From NaPoWriMo 2025 (Day Twenty Eight): Welcome back, all. As of today, there’s just three days left in this year’s Na/GloPoWriMo.
Today, our featured participant is Mariyah, who brings us a poignant take on Modigliani portrait in response to Day 27’s painting-based prompt.
Today’s daily resource is El Museo del Barrio, a New York City museum focused on the experience of Puerto Ricans and Latin Americans in the United States. The museum’s website provides highlights from its permanent collection, as well videos exploring the art and artists featured.
Last but not least, here is today’s prompt (optional, as always). Music features heavily in human rituals and celebrations. We play music at parties; we play it in parades, and at weddings. In her poem, OBIT [Music], Victoria Chang describes the role that music played in her mother’s funeral. Today, we challenge you to write a poem that involves music at a ceremony or event of some kind.
Happy, or at the very least, meaningful, writing!
When the Drums Wept
In the crumbling church by the mango tree,
the drums began before the priest could speak.
They beat the drums in mockery of the old oaths,
each strike a curse hurled at an almost-forgotten dictator.
Not an organ, not a hymn,
but a pulse, fierce and rib-shaking,
a heartbeat the sky itself leaned in to hear.
Grandmother clutched her beads,
her hands trembling like old paper.
She spat once into the dust,
a blessing or a curse, no one could tell.
The crows on the steeple bowed their heads,
and the wind stitched shut its traitor’s mouth.
Torches bloomed among the ruins,
and the smoke braided itself into the stars.
Wild vines clutched the broken stone,
spelling prayers in a language older than stories.
Music: raw, ruthless;
spilled out into the courtyard like black oil,
slicking the steps, the flowers, the open graves.
It was a funeral, yes,
but it was also an uprising.
A remembering.
A reminder.
A refusal.
The children tore down the tattered banners,
scattering ashes over polished graves,
beating the drums until their palms tore,
laughing the way prisoners laugh when the gates fall.
The dead listened.
The living danced.
And no one,
no one:
Bowed.
They danced not for the gods,
but against them.
They tore the gold crosses from the crumbled altar,
hammered their fists against the tombstones
until the stone wept dust.
They spat verses backward,
draped broken banners over the priest’s abandoned robes,
and danced on the bones of kings.
Not to the priest,
not to the polished marble tombs,
not to the faded flags in the rafters.
Because in that moment,
every ache, every stolen hymn, every broken promise,
was dragged into the open and made to bleed.

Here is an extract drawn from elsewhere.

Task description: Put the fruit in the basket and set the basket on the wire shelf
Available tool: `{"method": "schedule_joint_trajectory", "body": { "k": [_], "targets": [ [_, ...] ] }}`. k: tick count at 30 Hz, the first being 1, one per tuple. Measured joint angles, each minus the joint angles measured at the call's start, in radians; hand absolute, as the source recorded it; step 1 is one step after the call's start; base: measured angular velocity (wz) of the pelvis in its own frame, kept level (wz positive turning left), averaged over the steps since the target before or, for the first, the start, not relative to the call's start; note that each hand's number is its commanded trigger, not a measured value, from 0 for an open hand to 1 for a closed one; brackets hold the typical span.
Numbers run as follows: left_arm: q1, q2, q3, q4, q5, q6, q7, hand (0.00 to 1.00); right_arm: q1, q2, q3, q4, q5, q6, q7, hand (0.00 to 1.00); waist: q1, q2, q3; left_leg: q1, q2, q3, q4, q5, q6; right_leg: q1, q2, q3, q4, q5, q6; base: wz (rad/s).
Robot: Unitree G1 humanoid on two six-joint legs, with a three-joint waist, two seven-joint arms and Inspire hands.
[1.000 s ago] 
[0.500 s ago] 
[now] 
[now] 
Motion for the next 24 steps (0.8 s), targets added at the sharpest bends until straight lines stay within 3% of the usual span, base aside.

And when the music finally died,
when the last drum split its skin with one exhausted sigh,
it was not silence that followed.
It was the birth of a future they had been denied.
The crows took flight.
The earth sighed open.
And from the wreck of the old temple,
something unholy and beautiful
clawed and crowned with rust,
began to grow,
writhing its way upward like a fierce garden,
thorned with old prayers,
howling its name in a tongue no priest could bless.
- Oizys.
A powerful poem, Oizys, these lines especially:
ReplyDelete‘Not an organ, not a hymn,
but a pulse, fierce and rib-shaking,
a heartbeat the sky itself leaned in to hear’
and
‘Music: raw, ruthless;
spilled out into the courtyard like black oil,
slicking the steps, the flowers, the open graves.’
Kim, thank you deeply for this. "A heartbeat the sky leaned in to hear" is something I was hazy about while writing but it felt like the kind of grief that I was feeling. I'm so, so glad they resonated with you. Your comment made me feel seen. Thank you again.